## What to do
Wherever a line in the records below contains "black", copy that line.

## Available data
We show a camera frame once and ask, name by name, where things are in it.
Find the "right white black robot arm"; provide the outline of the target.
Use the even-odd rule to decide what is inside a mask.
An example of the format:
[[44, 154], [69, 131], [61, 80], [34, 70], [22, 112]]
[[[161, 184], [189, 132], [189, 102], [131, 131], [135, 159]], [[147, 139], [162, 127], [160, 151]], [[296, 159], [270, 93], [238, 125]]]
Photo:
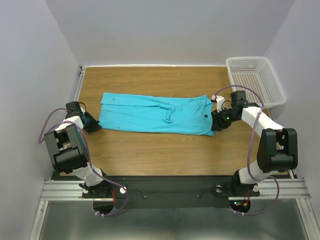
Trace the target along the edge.
[[261, 106], [248, 102], [243, 90], [230, 95], [231, 107], [225, 108], [225, 99], [213, 95], [212, 102], [216, 110], [211, 113], [214, 132], [220, 132], [233, 122], [242, 121], [252, 128], [253, 135], [258, 135], [259, 145], [254, 162], [237, 170], [231, 179], [230, 191], [239, 195], [253, 190], [256, 183], [275, 174], [294, 170], [298, 166], [298, 133], [293, 128], [285, 128], [268, 117]]

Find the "white plastic basket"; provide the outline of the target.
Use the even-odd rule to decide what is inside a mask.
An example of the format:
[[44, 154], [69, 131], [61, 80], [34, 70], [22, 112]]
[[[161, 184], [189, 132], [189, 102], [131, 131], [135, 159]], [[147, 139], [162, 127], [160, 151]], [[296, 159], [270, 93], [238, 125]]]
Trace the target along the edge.
[[247, 100], [257, 104], [263, 101], [266, 109], [286, 103], [285, 93], [268, 58], [263, 56], [229, 57], [225, 62], [229, 82], [233, 85], [234, 92], [241, 90], [240, 86], [251, 89], [259, 97], [246, 90]]

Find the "turquoise t shirt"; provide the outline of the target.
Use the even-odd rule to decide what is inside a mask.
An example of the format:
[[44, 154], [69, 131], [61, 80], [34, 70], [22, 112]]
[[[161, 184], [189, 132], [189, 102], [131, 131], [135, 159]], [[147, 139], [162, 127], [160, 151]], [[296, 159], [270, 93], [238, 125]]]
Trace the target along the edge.
[[206, 96], [156, 97], [105, 92], [99, 123], [104, 129], [214, 136], [213, 103]]

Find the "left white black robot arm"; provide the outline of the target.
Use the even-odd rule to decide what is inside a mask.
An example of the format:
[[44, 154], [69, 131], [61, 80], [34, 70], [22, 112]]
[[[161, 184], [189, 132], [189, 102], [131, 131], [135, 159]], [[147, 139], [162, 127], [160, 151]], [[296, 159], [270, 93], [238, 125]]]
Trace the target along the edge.
[[92, 134], [102, 129], [99, 121], [86, 110], [82, 102], [72, 101], [65, 105], [66, 116], [62, 123], [44, 134], [44, 142], [54, 170], [73, 174], [84, 181], [79, 184], [86, 198], [105, 198], [111, 192], [111, 185], [102, 177], [107, 175], [90, 163], [79, 129]]

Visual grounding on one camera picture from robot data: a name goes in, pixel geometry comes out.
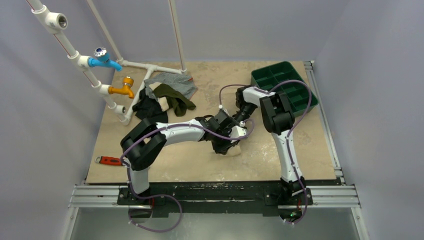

## Task solution
Find the "right white black robot arm"; provide the outline of the target.
Find the "left white black robot arm"; provide the outline of the target.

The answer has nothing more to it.